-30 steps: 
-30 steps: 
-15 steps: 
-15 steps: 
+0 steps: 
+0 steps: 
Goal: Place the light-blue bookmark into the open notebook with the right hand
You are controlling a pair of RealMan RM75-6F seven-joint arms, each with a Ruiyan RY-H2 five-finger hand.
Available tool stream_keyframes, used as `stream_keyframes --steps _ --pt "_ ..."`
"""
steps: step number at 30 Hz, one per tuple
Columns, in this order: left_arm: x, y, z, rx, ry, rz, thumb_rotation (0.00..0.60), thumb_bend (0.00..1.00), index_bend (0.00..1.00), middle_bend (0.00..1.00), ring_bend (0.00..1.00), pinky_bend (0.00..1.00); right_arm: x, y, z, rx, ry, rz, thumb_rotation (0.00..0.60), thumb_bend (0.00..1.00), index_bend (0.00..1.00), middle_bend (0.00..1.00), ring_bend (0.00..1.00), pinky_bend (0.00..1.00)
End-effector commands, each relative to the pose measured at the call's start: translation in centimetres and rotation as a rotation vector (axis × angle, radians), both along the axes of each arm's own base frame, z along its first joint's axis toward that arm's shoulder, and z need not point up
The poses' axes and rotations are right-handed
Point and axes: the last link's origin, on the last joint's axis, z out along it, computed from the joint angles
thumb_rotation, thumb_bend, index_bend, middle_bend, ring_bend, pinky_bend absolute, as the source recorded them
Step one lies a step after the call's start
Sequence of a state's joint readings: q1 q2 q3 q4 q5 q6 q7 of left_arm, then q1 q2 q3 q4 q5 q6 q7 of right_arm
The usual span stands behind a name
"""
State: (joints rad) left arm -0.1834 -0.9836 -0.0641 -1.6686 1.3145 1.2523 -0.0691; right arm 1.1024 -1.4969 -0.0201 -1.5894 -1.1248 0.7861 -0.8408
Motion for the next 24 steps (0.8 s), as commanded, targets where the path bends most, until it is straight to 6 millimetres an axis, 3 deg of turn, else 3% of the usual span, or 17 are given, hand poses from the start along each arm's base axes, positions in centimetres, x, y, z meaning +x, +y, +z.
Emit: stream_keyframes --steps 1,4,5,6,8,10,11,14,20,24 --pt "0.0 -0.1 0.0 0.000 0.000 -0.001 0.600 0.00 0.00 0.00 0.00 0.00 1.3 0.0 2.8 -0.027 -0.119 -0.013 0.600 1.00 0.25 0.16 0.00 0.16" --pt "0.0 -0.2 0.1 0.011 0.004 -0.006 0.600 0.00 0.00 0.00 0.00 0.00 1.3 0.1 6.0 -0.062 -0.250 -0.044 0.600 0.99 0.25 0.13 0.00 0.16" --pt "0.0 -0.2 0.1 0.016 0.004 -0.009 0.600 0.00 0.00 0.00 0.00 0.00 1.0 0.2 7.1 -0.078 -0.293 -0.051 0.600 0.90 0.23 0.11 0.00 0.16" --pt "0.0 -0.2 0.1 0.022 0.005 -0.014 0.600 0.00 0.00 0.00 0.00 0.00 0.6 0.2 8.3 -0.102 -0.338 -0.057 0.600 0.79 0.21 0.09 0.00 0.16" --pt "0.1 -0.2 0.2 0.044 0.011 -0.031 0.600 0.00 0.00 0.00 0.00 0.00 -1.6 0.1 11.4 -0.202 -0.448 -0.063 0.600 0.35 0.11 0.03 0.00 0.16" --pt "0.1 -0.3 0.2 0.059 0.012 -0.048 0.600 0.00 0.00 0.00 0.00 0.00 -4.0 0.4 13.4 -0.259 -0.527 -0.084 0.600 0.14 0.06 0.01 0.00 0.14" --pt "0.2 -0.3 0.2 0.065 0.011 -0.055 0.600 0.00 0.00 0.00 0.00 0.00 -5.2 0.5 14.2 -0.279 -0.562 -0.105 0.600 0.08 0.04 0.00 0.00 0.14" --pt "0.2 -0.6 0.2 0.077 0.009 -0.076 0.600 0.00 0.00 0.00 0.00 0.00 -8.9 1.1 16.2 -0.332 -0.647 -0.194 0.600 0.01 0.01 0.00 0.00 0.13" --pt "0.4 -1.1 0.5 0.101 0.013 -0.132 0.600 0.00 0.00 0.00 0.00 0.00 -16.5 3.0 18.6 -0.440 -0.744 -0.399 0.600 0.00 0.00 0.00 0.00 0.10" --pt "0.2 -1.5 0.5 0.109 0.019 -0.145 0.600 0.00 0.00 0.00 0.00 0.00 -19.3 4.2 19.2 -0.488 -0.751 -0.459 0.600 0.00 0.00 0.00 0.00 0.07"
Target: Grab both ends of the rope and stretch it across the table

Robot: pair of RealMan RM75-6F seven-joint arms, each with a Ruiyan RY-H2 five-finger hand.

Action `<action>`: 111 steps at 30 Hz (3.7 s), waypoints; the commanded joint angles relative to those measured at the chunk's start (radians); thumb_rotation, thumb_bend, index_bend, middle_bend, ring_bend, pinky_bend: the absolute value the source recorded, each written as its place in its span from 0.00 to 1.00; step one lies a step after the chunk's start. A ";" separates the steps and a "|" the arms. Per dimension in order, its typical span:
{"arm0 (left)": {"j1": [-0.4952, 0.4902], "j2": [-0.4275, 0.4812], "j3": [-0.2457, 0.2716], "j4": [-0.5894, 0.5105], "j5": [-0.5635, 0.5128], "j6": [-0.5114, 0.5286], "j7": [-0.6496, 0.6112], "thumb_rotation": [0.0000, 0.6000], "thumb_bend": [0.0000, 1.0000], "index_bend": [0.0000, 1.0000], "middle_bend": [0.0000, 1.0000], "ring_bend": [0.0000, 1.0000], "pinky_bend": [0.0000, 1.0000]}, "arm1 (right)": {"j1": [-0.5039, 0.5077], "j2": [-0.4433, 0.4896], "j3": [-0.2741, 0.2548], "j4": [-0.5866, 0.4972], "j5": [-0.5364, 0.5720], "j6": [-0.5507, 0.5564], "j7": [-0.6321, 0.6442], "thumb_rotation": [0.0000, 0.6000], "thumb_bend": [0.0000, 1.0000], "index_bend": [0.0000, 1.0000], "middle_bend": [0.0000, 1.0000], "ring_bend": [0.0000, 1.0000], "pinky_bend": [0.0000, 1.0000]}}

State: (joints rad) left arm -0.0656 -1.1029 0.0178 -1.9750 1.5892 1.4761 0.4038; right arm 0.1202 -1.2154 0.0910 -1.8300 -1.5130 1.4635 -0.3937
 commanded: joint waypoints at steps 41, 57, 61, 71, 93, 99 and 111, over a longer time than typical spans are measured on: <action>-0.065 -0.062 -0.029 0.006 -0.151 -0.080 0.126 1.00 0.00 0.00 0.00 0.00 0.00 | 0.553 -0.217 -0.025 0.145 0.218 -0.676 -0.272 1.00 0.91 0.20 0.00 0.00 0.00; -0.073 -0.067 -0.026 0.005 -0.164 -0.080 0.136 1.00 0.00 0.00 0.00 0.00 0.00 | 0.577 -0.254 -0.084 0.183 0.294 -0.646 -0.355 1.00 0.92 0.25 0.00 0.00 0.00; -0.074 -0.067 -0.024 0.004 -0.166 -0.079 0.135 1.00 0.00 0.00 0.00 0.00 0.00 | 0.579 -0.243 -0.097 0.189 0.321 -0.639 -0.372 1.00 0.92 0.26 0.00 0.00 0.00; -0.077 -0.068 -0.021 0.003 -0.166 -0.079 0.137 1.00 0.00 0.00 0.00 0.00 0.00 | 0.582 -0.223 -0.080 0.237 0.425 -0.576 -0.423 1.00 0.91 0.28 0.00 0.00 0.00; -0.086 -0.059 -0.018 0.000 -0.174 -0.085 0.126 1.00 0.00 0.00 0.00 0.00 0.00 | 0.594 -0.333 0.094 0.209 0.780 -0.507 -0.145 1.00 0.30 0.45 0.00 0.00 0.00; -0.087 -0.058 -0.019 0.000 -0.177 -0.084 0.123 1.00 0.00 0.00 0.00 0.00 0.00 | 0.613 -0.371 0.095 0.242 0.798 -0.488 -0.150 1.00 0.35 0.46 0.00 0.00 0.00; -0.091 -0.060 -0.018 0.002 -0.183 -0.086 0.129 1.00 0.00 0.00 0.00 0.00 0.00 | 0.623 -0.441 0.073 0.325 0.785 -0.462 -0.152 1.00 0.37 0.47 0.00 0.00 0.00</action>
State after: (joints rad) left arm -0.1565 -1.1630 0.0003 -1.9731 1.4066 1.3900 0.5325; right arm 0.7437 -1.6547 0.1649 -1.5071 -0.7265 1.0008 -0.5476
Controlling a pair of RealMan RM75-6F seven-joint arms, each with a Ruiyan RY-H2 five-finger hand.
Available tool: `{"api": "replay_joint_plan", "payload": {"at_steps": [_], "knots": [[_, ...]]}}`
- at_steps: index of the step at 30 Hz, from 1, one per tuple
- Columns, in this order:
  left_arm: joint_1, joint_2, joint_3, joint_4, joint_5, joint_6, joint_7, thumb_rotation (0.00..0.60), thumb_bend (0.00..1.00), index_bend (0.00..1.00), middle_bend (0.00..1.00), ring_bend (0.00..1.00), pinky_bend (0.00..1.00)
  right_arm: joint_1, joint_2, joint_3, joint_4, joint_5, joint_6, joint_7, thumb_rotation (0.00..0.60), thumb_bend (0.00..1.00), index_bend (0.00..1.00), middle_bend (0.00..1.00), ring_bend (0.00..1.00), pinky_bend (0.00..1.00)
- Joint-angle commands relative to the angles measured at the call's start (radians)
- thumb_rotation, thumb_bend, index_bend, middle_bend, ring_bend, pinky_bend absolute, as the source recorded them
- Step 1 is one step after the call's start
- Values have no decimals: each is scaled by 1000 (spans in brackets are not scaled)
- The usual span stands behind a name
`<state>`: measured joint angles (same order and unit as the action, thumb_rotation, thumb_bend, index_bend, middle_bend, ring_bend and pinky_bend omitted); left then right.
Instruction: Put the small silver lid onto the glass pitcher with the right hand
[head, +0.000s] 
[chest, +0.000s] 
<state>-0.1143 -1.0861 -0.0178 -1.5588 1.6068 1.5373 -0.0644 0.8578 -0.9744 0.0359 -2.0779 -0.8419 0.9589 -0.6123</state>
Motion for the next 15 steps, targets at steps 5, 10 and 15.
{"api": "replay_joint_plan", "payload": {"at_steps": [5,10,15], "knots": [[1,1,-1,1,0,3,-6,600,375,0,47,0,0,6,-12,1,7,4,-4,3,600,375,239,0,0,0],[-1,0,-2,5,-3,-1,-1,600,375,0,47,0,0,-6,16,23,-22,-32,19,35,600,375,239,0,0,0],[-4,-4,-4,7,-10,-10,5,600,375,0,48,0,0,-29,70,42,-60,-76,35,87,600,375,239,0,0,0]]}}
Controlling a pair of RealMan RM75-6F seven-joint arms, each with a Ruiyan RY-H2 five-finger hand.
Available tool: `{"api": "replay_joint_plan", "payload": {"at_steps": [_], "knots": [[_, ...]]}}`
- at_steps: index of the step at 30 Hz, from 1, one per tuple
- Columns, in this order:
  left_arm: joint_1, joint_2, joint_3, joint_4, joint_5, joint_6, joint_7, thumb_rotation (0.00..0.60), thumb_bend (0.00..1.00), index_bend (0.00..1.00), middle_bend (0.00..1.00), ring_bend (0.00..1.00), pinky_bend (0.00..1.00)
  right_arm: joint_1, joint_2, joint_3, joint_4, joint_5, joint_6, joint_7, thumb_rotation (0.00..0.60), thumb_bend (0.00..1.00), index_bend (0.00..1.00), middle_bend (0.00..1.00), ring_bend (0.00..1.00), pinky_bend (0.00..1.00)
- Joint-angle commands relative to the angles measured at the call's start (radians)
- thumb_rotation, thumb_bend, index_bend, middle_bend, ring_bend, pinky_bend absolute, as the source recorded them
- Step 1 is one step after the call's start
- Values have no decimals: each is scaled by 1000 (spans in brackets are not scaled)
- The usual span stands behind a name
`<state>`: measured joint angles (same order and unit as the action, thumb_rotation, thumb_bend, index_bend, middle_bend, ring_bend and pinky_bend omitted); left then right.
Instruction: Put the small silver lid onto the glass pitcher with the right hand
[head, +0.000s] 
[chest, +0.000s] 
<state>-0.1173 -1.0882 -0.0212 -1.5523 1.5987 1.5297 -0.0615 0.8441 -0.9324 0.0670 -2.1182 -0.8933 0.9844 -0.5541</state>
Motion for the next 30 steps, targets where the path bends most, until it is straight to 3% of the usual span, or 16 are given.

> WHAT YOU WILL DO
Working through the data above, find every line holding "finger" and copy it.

> RESULT BELOW
You are controlling a pair of RealMan RM75-6F seven-joint arms, each with a Ruiyan RY-H2 five-finger hand.
Robot: pair of RealMan RM75-6F seven-joint arms, each with a Ruiyan RY-H2 five-finger hand.
Controlling a pair of RealMan RM75-6F seven-joint arms, each with a Ruiyan RY-H2 five-finger hand.
Controlling a pair of RealMan RM75-6F seven-joint arms, each with a Ruiyan RY-H2 five-finger hand.

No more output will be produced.